4.根据权利要求3所述的硅基金纳米碗阵列芯片，其特征在于：所述亲水处理包括如下过程：在浓硫酸和30％过氧化氢溶液中浸泡2h～4h；

所述浓硫酸和所述30％过氧化氢溶液的体积比为1：2～3；

所述巯基试剂为γ-巯丙基三甲氧基硅烷、γ-巯丙基三乙氧基硅烷、γ-巯丙基甲基二乙氧基硅烷和γ-巯丙基甲基二乙氧基硅烷中的至少一种；

所述巯基试剂的溶液中溶剂为甲苯、四氢呋喃和甲醇中的至少一种。

5.权利要求1-4中任一项所述的硅基金纳米碗阵列芯片的制备方法，包括如下步骤：将所述金纳米碗阵列铺展在所述巯基修饰的硅片上，即得到所述硅基金纳米碗阵列芯片。

6.根据权利要求5所述的制备方法，其特征在于：所述方法中，还包括将所述硅基金纳米碗阵列芯片浸泡在对巯基苯胺和/或巯基乙胺中，使所述金纳米碗阵列表面修饰对巯基苯胺和/或巯基乙胺的步骤；

在所述对巯基苯胺和/或巯基乙胺中浸泡的时间为12～24h。

7.权利要求1-4中任一项所述硅基金纳米碗阵列芯片在MALDI-MS检测生物分子中的应用。

8.根据权利要求7所述的应用，其特征在于：所述生物分子包括DNA和/或多肽。

9.一种MALDI-MS检测生物分子的方法，包括如下步骤：将生物分子样品与基质的混合液滴加在权利要求1-4中任一项所述硅基金纳米碗阵列芯片上干燥结晶，经上述处理的所述硅基金纳米碗阵列芯片贴附于MALDI-MS靶板上，然后进行MALDI-MS检测。

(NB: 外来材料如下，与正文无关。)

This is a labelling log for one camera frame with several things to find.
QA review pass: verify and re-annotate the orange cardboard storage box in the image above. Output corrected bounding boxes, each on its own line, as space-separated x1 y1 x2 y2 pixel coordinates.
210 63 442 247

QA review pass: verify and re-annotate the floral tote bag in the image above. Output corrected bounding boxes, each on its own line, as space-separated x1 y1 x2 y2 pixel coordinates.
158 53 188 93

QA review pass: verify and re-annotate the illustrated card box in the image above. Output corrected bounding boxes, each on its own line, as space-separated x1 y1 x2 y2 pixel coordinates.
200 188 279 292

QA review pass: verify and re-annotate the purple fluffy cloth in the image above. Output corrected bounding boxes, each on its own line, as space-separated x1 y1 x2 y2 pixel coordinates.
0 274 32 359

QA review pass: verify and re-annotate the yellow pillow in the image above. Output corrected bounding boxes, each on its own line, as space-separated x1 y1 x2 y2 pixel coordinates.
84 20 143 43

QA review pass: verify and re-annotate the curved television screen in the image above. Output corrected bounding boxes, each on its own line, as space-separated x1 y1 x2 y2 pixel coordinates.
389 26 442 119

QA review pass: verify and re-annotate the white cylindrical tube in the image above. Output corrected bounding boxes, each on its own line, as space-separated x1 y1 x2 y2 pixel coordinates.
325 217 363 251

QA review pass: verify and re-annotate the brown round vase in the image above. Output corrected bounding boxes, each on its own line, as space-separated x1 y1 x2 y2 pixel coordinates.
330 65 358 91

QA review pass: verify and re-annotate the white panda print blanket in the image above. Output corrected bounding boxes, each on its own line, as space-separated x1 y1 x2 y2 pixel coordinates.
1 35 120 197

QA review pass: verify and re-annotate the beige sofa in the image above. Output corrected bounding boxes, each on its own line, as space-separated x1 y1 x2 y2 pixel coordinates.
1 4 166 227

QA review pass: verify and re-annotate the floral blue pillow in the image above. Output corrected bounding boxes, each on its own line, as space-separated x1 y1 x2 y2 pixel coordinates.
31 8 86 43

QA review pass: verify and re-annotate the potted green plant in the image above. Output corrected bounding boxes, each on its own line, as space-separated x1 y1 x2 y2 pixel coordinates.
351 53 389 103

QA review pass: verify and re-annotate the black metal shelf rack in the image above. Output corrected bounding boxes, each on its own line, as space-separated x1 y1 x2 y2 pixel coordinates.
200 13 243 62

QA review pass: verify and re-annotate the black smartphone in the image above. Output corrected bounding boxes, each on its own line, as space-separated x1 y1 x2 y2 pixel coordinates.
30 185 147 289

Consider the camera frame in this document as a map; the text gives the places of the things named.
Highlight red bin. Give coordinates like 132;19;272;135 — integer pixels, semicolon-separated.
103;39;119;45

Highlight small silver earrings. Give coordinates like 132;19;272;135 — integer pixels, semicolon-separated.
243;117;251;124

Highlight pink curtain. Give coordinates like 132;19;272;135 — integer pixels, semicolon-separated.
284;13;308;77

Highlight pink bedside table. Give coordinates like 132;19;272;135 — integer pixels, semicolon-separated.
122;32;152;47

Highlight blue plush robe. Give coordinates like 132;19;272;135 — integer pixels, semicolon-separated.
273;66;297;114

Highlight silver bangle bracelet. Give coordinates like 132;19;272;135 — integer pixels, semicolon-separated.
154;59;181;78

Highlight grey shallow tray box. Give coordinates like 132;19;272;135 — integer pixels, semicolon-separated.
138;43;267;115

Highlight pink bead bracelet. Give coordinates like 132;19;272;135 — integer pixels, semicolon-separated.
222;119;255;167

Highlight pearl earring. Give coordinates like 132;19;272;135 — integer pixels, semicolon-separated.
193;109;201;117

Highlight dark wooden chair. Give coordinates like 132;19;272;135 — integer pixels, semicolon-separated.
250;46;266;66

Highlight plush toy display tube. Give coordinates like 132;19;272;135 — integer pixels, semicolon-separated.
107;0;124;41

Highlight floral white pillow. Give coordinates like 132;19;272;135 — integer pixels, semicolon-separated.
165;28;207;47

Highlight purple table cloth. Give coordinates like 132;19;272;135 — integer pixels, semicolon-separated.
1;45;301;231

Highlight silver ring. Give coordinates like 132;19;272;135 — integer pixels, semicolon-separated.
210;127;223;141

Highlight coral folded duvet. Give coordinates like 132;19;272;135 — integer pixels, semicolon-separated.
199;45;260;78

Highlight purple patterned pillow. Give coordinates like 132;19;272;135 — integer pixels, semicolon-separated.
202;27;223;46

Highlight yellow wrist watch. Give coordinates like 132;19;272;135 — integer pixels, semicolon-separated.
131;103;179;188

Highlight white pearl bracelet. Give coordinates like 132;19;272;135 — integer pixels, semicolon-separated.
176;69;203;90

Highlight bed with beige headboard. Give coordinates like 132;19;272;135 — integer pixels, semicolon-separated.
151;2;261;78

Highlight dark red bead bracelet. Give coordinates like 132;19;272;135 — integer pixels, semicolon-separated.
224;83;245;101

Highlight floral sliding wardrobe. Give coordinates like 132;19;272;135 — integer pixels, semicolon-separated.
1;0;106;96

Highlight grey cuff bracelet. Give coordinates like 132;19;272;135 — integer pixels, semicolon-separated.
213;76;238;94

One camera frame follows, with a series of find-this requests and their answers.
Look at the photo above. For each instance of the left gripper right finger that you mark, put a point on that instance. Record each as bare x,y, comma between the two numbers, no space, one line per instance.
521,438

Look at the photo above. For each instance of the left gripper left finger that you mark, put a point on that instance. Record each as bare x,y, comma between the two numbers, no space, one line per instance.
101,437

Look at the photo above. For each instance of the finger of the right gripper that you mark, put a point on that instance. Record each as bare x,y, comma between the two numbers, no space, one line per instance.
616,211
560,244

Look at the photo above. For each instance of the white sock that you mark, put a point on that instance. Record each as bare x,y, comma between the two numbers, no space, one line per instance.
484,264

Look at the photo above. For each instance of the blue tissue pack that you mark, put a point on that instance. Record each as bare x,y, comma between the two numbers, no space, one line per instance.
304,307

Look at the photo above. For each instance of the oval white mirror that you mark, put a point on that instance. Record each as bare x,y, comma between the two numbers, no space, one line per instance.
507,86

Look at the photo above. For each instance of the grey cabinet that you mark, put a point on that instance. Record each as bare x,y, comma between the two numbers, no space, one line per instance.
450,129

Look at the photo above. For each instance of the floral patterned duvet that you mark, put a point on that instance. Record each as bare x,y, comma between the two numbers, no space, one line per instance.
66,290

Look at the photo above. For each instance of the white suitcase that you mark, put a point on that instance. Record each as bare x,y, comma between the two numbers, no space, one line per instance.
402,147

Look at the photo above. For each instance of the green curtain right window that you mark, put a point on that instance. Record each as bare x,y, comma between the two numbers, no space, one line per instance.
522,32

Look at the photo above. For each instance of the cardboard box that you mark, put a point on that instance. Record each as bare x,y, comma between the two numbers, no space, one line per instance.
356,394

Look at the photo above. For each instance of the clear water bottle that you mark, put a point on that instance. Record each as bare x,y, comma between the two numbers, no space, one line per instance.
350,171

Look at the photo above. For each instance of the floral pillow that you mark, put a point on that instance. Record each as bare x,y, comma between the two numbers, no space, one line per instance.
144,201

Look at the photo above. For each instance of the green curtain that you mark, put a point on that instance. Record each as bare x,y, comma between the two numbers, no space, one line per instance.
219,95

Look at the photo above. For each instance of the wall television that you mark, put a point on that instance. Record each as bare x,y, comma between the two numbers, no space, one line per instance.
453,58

10.根据权利要求9所述的方法，其特征在于：所述生物分子样品与所述基质的质量比为1:1～4；

所述生物分子样品包括DNA和/或多肽；

所述基质包括3-HPA、DHB和CHCA中的至少一种；

所述生物分子样品与所述基质的混合液的滴加量为0.3μL～0.8μL；

所述干燥结晶的温度为20℃～25℃，相对湿度为60％～65％；

所述硅基金纳米碗阵列芯片以导电胶和/或磁铁贴的形式附于MALDI-MS靶板。